■ WHAT YOU ARE ASKED TO DO ■
Show every line of the material that follows in which the word "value" occurs.

━━━ RECORDS FOR THE EXERCISE ━━━

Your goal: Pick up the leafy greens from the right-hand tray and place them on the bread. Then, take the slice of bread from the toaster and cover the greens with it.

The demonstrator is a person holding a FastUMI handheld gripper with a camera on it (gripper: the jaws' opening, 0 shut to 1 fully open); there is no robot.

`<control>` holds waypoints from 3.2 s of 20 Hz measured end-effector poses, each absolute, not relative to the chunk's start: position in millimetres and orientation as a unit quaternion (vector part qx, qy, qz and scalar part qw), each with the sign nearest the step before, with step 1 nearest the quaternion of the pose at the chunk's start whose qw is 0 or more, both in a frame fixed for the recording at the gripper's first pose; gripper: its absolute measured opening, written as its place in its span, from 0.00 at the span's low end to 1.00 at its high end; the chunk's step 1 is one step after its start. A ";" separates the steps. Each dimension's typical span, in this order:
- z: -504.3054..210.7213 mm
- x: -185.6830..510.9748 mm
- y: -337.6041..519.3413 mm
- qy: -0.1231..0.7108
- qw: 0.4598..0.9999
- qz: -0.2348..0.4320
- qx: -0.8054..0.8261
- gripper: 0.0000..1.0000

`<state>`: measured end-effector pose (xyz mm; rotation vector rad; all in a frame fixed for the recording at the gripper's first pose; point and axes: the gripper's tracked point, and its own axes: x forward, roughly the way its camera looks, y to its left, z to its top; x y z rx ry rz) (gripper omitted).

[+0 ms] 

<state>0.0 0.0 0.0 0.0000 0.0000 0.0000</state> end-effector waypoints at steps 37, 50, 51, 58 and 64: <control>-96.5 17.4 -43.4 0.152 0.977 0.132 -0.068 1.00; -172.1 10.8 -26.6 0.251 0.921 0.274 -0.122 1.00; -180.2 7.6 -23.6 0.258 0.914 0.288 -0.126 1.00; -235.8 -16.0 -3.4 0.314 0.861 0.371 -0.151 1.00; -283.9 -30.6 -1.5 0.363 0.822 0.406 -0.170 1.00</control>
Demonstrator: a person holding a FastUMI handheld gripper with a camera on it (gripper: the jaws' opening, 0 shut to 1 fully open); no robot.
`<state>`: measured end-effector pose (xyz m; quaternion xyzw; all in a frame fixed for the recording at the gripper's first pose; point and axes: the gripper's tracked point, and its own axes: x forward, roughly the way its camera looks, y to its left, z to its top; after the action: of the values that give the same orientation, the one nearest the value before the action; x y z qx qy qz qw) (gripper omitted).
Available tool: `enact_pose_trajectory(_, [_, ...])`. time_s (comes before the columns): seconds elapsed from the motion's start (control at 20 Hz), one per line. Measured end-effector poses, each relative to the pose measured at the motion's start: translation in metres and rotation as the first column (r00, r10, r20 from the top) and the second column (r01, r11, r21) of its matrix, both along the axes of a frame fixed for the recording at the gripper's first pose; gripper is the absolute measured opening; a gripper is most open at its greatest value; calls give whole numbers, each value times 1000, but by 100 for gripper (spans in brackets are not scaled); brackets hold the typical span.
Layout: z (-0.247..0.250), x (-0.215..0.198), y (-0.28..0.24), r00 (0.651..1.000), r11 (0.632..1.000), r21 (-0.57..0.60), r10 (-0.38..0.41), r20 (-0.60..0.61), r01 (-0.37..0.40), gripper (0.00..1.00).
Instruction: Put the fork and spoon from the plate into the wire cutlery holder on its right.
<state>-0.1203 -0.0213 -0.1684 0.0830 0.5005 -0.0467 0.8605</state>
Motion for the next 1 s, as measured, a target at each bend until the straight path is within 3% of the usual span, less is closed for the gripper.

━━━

■ FINAL ANSWER ■
`<state>`: measured end-effector pose (xyz m; quaternion xyzw; all in a frame fixed for the recording at the gripper's first pose; point and axes: the gripper's tracked point, and its own axes: x forward, roughly the way its camera looks, y to its left, z to its top; after the action: of the values that give the same orientation, the one nearest the value before the action; x y z qx qy qz qw) (gripper omitted).
Available tool: `enact_pose_trajectory(_, [_, ...])`. time_s (comes before the columns): seconds elapsed from the motion's start (control at 20 Hz), one per line. Measured end-effector poses, each relative to the pose measured at the motion's start: translation in metres and rotation as the first column (r00, r10, r20 from the top) and the second column (r01, r11, r21) of its matrix, both along the axes of a frame fixed for the recording at the gripper's first pose; gripper is the absolute measured opening; a gripper is most open at its greatest value; calls give whole numbers, each value times 1000, but by 100 for gripper (spans in brackets are not scaled); brackets hold the typical span.

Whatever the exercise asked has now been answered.